14 de Agosto de 2020

-Las objeciones y los reiterados intentos por destrozar la JEP demuestran un ambiente hostil para hacer trizas la paz.

-Este gobierno congeló la posibilidad de diálogos con el ELN y por supuesto, se escaló la violencia con ese grupo armado.

-La solución dialogada al conflicto fue dejada al lado por este gobierno y la mano dura que los ciudadanos reclaman también ha sido un fracaso y ha estimulado disidencias, aumento del ELN y GAO. Las masacres han regresado al igual que el reclutamiento forzado.

-Los sectores radicales, enemigos de la guerra, necesitan que haya confrontación para ofrecerse como Mesías y buscar salidas guerreristas.

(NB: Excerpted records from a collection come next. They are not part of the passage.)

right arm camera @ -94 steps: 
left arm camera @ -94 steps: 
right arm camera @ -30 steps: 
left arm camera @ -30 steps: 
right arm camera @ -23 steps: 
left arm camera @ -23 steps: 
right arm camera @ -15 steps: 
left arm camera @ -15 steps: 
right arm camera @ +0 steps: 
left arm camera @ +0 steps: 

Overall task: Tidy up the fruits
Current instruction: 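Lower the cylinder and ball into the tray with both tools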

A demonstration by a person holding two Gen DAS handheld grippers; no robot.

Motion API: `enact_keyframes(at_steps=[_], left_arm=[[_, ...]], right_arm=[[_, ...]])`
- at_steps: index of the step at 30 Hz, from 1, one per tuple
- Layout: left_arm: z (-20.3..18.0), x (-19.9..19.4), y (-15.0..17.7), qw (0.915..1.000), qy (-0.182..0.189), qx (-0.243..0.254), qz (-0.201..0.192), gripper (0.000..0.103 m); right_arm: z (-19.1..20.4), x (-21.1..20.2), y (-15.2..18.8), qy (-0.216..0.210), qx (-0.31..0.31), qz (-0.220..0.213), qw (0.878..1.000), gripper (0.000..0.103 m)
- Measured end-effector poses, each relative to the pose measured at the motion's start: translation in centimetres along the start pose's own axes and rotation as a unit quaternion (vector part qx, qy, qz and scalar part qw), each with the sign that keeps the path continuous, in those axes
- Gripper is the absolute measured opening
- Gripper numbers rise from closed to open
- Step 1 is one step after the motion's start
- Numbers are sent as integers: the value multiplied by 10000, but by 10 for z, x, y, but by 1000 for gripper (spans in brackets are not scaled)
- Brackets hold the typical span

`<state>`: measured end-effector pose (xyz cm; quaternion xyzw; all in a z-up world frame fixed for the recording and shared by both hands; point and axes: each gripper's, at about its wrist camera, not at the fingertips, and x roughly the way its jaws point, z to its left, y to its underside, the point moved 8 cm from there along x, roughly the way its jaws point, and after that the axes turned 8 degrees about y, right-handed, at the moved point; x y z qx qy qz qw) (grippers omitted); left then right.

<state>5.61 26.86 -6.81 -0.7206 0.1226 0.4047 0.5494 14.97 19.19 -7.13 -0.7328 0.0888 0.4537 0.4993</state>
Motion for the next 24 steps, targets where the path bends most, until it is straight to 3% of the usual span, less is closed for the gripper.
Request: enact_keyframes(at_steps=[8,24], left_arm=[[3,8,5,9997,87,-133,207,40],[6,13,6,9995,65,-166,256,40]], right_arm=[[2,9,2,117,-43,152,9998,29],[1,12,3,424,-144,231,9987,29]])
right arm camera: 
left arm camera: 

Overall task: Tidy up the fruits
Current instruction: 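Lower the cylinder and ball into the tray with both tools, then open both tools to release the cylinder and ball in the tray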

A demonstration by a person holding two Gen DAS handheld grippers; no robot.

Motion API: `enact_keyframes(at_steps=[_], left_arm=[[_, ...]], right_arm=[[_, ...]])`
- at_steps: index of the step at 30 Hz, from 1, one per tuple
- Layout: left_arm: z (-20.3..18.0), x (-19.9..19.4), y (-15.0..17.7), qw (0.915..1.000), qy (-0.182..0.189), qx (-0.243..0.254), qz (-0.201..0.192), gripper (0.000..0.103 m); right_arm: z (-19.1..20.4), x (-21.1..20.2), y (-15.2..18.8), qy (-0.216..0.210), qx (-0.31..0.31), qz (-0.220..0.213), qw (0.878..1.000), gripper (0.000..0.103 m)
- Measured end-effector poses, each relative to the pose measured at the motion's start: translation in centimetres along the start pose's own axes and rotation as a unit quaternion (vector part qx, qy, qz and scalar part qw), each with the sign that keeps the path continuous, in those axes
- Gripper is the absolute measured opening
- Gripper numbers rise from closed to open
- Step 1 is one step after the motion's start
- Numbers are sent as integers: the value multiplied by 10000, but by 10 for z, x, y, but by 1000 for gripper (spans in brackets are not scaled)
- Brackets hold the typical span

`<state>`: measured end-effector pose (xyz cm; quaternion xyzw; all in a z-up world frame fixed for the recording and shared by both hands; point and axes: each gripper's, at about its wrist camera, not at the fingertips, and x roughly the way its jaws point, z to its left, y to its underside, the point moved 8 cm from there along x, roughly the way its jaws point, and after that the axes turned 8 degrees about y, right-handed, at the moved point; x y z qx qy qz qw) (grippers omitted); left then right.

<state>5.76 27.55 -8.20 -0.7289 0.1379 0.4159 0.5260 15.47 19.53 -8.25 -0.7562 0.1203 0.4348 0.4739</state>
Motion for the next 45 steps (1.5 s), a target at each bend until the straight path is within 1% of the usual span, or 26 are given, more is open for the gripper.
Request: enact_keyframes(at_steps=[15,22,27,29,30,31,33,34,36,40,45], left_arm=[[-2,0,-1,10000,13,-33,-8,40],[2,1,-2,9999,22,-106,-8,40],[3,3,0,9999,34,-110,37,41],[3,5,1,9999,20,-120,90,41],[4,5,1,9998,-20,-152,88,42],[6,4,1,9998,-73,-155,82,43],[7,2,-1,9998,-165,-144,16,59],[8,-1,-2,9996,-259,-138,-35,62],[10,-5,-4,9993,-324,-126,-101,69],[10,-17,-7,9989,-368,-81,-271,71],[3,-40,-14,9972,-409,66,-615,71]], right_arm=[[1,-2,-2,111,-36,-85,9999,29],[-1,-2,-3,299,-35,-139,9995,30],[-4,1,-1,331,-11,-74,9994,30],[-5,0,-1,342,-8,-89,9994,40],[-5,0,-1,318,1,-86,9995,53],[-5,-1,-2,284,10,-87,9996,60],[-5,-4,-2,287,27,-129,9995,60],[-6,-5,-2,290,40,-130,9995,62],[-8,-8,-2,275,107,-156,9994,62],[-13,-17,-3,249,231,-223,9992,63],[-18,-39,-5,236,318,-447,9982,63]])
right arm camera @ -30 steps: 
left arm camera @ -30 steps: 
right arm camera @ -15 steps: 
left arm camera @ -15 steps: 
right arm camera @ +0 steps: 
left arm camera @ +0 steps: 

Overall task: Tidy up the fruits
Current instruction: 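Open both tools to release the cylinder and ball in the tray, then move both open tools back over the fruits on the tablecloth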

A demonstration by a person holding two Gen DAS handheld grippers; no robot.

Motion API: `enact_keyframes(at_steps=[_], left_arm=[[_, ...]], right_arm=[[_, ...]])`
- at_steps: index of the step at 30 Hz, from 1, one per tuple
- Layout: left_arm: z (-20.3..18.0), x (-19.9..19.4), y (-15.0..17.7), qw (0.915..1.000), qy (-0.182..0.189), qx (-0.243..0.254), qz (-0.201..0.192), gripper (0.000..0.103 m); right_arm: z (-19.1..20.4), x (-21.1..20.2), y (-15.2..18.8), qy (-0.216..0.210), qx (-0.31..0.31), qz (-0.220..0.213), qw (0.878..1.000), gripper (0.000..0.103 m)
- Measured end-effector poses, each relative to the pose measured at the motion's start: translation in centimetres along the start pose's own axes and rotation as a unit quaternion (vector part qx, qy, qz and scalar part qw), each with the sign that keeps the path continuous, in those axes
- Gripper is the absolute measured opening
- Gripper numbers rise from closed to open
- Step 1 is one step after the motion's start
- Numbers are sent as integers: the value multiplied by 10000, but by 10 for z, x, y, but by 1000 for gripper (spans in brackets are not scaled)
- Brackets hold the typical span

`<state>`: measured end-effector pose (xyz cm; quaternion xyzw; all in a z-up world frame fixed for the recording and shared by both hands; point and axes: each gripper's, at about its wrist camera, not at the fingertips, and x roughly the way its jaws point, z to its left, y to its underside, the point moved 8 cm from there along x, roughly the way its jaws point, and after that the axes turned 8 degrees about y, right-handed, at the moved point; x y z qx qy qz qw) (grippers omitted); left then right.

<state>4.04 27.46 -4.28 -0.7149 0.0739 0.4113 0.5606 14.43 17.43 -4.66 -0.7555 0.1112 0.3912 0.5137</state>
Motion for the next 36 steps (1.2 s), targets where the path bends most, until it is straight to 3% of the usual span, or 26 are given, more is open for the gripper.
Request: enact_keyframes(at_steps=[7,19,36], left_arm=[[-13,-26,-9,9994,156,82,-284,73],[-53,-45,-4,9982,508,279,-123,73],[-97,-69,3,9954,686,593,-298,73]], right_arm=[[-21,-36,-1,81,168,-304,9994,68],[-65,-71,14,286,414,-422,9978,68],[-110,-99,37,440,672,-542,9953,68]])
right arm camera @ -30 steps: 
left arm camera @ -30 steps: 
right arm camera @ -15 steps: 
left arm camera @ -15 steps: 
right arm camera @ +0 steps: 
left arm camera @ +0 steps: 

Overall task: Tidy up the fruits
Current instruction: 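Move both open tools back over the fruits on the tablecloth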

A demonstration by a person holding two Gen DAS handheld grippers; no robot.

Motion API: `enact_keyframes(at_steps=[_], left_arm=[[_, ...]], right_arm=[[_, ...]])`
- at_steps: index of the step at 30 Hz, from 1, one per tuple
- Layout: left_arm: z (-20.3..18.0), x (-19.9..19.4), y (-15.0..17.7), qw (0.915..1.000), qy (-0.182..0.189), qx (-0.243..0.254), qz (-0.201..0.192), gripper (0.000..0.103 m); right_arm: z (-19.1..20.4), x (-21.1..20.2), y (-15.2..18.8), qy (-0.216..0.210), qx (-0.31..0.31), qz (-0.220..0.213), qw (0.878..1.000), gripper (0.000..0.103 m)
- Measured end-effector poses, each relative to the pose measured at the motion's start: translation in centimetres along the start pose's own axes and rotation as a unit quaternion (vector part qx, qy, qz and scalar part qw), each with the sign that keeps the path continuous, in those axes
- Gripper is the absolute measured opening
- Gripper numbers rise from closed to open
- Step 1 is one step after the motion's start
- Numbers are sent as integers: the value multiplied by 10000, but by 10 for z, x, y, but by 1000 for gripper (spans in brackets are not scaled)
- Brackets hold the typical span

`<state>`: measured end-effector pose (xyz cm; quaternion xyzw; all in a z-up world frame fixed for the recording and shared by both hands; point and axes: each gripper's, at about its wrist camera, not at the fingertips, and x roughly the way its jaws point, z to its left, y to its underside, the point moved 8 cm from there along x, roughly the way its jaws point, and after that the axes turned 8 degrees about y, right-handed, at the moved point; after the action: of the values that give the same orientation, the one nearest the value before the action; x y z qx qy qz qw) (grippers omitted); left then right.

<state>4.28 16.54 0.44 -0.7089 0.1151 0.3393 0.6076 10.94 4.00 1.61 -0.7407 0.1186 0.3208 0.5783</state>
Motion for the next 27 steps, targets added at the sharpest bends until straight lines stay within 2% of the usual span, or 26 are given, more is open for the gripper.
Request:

-Cuando se reemplaza el Estado por paraestatalismo, la violencia resulta incontenible.

-Ante el fracaso de quienes gobiernan el Estado, el deber es exigirles resultados o que renuncien ante el fracaso del control de la seguridad.

-La implementación del Acuerdo debe incluir la clara defensa a la justicia transicional y el desarrollo del primer punto del Acuerdo. Además, reclamamos la reforma política que arranque de raíz el sistema clientelar y exigimos las 16 curules para La Paz.